The application configuration is done through the command line:

  • -c COREMASK: Reunion of all the cores specified by the –rx, –tx and –w parameters.

  • –rx and –tx: These parameters are used to provide the list of lcores used for packet I/O, plus the list of the RX ports & queues, as well as the list of TX ports, that are handled by each of the packet I/O lcores;

  • The RX and TX of the NICs that are physically attached (through PCIe) to a specific CPU socket should always be handled by lcores from the same socket;

  • The RX and TX of the same port can be handled by different lcores, depending on the usecase, therefore the set of RX lcores can be different than the set of TX lcores;

  • Typical configurations enabled for the I/O cores for each CPU socket (as long as the conditions below are met, the actual lcore IDs are irrelevant):

    • Single lcore handling the RX and TX for all the NICs connected to its CPU socket. Its sibling hyper-thread should not be used by the application;
  • One lcore handling the RX and TX for a single NIC port (with its sibling hyper-thread not used by the application). For each CPU socket, there are N physical cores used for packet I/O for N NIC ports;

  • One lcore handling the RX for all the NIC ports connected to its CPU socket and another lcore handling the TX for the same NIC ports (with the sibling hyper-threads not used by the application). For each CPU socket, there are 2 physical cores used for packet I/O for N NIC ports;

  • –w: This parameter specifies the list of worker lcores;

    • A worker lcore cannot be a packet I/O lcore;
    • Typical configurations enabled for each CPU socket: 1 / 2 / 4 / 8. Each worker should be allocated on a different physical core. For 8 workers (per CPU socket), if not enough physical cores, both hyper-threads of 4 physical cores can be used. As long as these conditions are met, the actual lcore IDs are irrelevant.
  • –lpm: IPv4 routing table;
    • Typically, there is a single rule for each TX port and the address spaces of the rules do not overlap, e.g. for each TX_PORT used by the application, the rule “10.0.TX_PORT.0/24 => TX_PORT” is included in the list.
  • –rsz: Ring sizes
    • Typically, the default values are used (parameter not present in the command line).
  • –bsz: Burst sizes
    • Typically, the default values are used (parameter not present in the command line).
  • –pos-lb: Position of the 1-byte header field within the input packet that is used to determine the worker ID for each packet

    • Typically, the default value is used (parameter not present in the command line).
  1. Traffic generator configuration

The application is used to benchmark the penalty of packets going across different CPU sockets. In the general case, the input packets are RX-ed by NIC connected to CPU socket X, dispatched to worker running on CPU socket Y, TX-ed by NIC connected to CPU socket Z. The typical cases under test are: AAA, AAB, ABB, ABC (for 2-socket systems, ABC is actually ABA).

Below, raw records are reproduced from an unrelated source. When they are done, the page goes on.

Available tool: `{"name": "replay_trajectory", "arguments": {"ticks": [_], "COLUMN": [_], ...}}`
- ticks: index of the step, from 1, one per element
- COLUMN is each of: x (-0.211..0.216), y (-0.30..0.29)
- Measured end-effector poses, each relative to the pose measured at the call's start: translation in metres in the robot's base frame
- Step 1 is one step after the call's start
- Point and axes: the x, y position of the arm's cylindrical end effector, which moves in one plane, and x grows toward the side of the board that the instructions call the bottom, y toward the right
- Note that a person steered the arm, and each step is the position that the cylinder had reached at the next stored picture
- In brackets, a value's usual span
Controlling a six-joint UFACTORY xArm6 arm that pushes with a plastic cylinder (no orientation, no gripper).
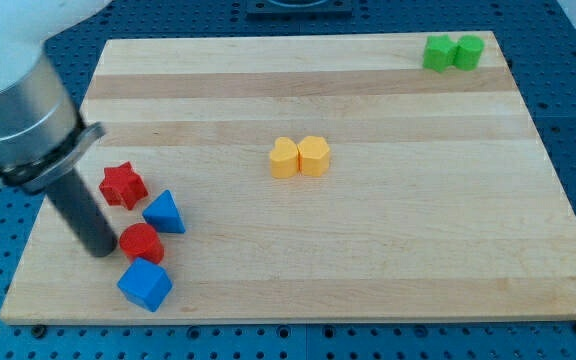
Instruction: Separate the blue cube from the red circle
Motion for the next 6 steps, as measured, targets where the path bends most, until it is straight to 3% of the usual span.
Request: {"name": "replay_trajectory", "arguments": {"ticks": [1,2,6], "x": [0.022,0.047,0.043], "y": [-0.028,0.008,0.121]}}
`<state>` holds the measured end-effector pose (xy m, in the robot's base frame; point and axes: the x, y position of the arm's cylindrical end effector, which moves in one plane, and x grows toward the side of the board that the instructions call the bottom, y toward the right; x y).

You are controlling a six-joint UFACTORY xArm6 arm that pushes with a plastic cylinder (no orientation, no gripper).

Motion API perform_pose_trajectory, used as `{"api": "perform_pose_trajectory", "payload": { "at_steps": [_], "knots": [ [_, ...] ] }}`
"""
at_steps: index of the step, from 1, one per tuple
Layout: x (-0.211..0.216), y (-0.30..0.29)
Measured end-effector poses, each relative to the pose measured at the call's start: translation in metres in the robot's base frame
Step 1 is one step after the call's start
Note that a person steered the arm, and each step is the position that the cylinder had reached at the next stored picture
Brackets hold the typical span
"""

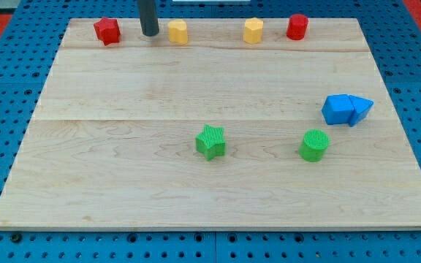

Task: Move the red star to the bottom right of the yellow hexagon

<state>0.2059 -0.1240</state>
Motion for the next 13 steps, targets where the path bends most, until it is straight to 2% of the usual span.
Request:
{"api": "perform_pose_trajectory", "payload": {
  "at_steps": [1, 2, 3, 4, 6, 7, 8, 9, 10, 11, 12, 13],
  "knots": [
    [-0.015, -0.01],
    [-0.006, -0.069],
    [0.052, -0.069],
    [0.072, -0.049],
    [0.081, -0.051],
    [0.044, -0.02],
    [-0.009, -0.083],
    [0.012, -0.142],
    [0.099, -0.097],
    [0.121, -0.011],
    [0.115, 0.036],
    [0.113, 0.011]
  ]
}}
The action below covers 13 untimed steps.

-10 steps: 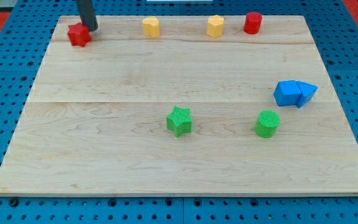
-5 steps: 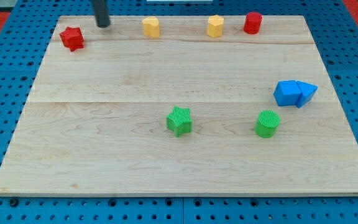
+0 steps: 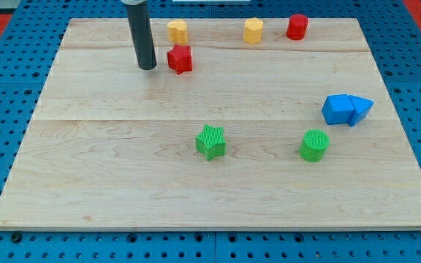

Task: Move the red star to the bottom right of the yellow hexagon

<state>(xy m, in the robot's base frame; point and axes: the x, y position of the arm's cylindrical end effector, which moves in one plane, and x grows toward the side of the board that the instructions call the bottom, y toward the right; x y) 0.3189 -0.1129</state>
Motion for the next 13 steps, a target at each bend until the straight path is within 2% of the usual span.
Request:
{"api": "perform_pose_trajectory", "payload": {
  "at_steps": [1, 2, 3, 4, 7, 8, 9, 10, 11, 12, 13],
  "knots": [
    [-0.002, 0.057],
    [-0.008, 0.083],
    [-0.028, 0.074],
    [-0.036, 0.096],
    [-0.04, 0.234],
    [-0.032, 0.257],
    [-0.033, 0.179],
    [-0.057, 0.127],
    [-0.091, 0.108],
    [-0.124, 0.139],
    [-0.127, 0.171]
  ]
}}
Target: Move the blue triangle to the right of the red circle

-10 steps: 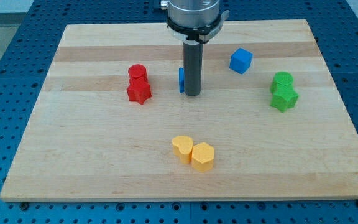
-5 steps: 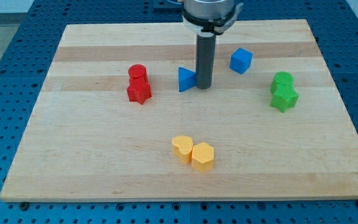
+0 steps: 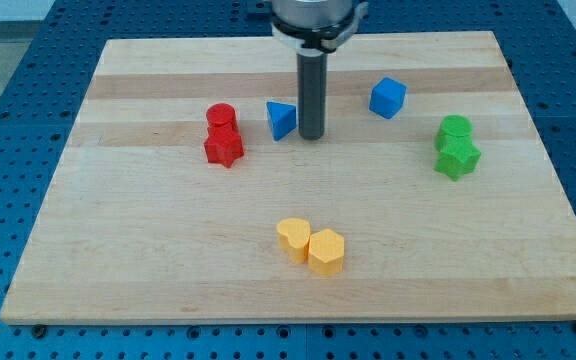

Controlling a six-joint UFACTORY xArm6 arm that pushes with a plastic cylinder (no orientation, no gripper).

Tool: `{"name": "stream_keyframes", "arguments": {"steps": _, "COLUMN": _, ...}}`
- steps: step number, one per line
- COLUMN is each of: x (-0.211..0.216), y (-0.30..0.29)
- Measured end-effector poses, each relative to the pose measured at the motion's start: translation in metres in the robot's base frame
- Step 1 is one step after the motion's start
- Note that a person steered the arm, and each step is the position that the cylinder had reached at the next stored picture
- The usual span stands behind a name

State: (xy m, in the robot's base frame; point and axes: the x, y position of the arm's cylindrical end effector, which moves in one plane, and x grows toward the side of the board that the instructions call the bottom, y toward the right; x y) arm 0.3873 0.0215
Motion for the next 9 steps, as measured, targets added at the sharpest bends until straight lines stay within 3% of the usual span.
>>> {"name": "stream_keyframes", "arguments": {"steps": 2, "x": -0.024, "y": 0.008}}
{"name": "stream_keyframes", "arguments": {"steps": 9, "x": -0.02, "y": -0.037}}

The worker ID is determined by reading a 1-byte field from the input packet. Its position is specified using the –pos-lb command line argument. For convenience, the –pos-lb argument typically points to the last byte of the IPv4 source address, e.g. the IPv4 source address for a traffic flow that shoud be processed by WORKER_ID is: 0.0.0.WORKER_ID.

The TX port is determined by the LPM rule that is hit by the IPv4 destination address field read from each packet. Therefore, the traffic generator configuration has to be in sync with the routing table of the application (provided using the –lpm parameter). Given the convention described above of LPM rules of: “10.0.TX_PORT.0/24 => TX_PORT”, then packets with IPv4 destination address of 10.0.TX_PORT.1 will be sent out by TX_PORT, regardless of the worker lcore processing them.

For a specific test case, the recommended flow configuration for each traffic generator port (connected to a NIC attached to CPU socket X) is to create a traffic flow for each pair of (worker on CPU socket Y, NIC TX port on CPU socket Z) and equally divide the TX rate amongst all the traffic flows on the same traffic generator port. This guarantees that all the workers on CPU socket Y will be hit evenly and none of the NIC TX ports on CPU socket Z will be oversubscribed.

In this case, the same set of application command lines (testing different packet I/O and worker set configurations) can be applied with no modifications to test scenarios AAA, AAB, ABB, ABC/ABA by simply modifying two fields within each of the traffic flows sent by the traffic generator on each of its ports.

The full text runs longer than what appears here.